● EXERCISE AIM
Copy nothing from the entries below except the lines from the one containing "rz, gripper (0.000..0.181" through the one containing "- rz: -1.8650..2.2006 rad", and copy those exactly.

● EXERCISE DATA
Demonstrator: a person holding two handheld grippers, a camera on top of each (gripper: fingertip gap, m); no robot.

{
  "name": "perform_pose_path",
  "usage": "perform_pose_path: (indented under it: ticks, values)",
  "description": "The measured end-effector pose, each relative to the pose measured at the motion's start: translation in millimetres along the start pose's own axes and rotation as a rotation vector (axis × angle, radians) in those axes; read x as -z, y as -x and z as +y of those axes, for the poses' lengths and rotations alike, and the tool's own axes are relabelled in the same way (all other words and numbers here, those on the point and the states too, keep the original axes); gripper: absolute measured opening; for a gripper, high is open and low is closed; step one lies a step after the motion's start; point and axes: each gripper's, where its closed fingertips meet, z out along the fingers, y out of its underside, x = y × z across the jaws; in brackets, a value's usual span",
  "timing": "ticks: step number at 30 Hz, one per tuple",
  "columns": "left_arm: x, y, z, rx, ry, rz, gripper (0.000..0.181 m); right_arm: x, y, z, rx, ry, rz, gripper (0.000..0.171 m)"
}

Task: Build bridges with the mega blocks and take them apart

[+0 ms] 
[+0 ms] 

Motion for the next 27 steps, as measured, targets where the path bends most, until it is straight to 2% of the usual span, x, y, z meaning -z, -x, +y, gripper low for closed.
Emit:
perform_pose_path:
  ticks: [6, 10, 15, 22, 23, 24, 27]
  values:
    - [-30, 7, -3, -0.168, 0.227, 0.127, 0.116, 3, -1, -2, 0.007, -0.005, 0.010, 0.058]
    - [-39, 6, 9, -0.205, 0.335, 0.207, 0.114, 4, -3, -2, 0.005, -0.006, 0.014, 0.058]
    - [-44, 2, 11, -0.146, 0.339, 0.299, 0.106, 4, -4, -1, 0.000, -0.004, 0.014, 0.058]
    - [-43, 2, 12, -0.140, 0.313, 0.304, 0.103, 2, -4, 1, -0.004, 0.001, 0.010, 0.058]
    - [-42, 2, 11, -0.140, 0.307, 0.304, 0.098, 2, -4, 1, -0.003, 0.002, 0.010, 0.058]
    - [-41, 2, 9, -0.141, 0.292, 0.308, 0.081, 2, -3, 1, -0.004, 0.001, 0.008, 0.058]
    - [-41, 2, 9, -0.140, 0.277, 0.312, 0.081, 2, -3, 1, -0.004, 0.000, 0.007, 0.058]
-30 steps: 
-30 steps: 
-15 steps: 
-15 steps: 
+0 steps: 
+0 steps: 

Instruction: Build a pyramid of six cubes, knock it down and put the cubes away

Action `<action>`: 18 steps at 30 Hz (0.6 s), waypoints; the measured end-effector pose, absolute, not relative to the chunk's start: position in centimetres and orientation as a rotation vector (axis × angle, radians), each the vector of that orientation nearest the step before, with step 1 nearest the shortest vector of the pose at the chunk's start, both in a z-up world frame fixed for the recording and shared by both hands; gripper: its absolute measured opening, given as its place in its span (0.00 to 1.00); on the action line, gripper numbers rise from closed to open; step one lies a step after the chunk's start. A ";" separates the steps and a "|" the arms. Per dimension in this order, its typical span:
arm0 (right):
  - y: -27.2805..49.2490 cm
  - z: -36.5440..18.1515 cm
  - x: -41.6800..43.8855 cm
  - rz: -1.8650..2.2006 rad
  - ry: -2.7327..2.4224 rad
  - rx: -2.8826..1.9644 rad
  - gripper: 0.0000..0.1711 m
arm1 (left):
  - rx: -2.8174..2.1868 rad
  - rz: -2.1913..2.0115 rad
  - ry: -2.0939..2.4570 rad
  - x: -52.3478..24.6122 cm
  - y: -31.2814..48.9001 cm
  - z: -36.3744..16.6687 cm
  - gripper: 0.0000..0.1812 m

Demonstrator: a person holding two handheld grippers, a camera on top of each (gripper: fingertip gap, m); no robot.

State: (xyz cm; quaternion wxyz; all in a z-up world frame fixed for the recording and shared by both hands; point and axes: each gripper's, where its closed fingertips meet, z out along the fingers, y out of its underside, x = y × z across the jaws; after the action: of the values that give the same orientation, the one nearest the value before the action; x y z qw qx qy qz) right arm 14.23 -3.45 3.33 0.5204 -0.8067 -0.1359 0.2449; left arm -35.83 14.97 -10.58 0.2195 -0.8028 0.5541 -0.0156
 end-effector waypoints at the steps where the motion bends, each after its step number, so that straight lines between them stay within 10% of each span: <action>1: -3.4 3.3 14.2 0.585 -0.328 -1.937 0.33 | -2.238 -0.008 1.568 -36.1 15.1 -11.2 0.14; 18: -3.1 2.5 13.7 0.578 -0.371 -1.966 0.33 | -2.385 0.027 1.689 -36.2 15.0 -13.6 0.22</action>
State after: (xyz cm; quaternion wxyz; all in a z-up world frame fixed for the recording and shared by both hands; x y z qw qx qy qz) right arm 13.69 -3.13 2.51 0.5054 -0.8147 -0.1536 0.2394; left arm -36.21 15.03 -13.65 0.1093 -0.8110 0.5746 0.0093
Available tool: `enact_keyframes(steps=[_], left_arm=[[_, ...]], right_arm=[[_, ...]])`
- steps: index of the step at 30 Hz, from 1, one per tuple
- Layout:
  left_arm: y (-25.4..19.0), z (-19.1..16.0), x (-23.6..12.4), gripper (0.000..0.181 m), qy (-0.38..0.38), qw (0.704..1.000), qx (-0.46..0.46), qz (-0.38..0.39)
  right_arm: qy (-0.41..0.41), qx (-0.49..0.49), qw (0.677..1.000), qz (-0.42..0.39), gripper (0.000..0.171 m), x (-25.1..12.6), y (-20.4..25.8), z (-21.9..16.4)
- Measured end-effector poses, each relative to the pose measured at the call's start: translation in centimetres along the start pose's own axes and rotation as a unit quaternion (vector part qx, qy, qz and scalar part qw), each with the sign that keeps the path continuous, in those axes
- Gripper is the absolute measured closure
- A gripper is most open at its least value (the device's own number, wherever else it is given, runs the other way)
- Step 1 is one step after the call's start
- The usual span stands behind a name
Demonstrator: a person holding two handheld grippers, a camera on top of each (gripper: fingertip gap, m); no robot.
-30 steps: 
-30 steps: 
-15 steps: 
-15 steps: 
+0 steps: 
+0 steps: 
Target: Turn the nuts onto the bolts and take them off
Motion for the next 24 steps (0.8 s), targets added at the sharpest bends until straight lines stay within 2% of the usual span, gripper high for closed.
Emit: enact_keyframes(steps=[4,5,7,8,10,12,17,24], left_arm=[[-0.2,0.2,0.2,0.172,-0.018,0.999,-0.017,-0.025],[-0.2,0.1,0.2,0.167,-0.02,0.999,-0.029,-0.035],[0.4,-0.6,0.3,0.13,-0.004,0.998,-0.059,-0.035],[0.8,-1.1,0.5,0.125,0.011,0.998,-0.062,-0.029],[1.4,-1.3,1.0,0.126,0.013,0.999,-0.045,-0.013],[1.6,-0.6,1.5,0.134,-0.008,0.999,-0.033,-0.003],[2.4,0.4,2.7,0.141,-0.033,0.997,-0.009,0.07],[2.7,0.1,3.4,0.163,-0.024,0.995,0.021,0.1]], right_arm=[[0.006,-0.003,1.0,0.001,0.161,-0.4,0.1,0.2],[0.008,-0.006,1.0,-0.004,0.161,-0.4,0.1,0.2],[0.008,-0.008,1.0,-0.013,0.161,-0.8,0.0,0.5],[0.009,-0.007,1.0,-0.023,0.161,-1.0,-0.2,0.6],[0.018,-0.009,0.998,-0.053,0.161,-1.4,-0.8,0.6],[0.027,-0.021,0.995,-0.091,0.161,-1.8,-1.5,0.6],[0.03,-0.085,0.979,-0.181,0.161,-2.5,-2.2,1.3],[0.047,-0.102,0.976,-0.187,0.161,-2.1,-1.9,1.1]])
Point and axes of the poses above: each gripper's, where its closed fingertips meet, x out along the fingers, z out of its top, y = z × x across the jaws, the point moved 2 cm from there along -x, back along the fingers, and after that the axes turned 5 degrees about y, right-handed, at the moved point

● ANSWER TO THIS PROBLEM
  "columns": "left_arm: x, y, z, rx, ry, rz, gripper (0.000..0.181 m); right_arm: x, y, z, rx, ry, rz, gripper (0.000..0.171 m)"
}

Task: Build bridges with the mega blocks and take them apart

[+0 ms] 
[+0 ms] 

Motion for the next 27 steps, as measured, targets where the path bends most, until it is straight to 2% of the usual span, x, y, z meaning -z, -x, +y, gripper low for closed.
Emit:
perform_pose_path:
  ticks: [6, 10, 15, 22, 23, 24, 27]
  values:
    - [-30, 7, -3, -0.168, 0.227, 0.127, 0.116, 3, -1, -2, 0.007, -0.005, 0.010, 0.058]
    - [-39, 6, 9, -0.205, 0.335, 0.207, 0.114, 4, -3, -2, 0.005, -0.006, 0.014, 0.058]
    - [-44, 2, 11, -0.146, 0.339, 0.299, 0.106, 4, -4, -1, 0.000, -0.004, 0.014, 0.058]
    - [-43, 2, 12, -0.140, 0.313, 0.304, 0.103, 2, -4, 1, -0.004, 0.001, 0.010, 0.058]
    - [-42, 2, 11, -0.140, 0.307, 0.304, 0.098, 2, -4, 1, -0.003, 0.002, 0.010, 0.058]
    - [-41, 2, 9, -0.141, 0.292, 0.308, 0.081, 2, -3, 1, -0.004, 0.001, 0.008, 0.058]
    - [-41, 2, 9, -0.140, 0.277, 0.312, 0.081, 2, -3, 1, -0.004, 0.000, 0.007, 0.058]
-30 steps: 
-30 steps: 
-15 steps: 
-15 steps: 
+0 steps: 
+0 steps: 

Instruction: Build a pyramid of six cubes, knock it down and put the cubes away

Action `<action>`: 18 steps at 30 Hz (0.6 s), waypoints; the measured end-effector pose, absolute, not relative to the chunk's start: position in centimetres and orientation as a rotation vector (axis × angle, radians), each the vector of that orientation nearest the step before, with step 1 nearest the shortest vector of the pose at the chunk's start, both in a z-up world frame fixed for the recording and shared by both hands; gripper: its absolute measured opening, given as its place in its span (0.00 to 1.00); on the action line, gripper numbers rise from closed to open; step one lies a step after the chunk's start. A ";" separates the steps and a "|" the arms. Per dimension in this order, its typical span:
arm0 (right):
  - y: -27.2805..49.2490 cm
  - z: -36.5440..18.1515 cm
  - x: -41.6800..43.8855 cm
  - rz: -1.8650..2.2006 rad

Nothing else is part of this exercise.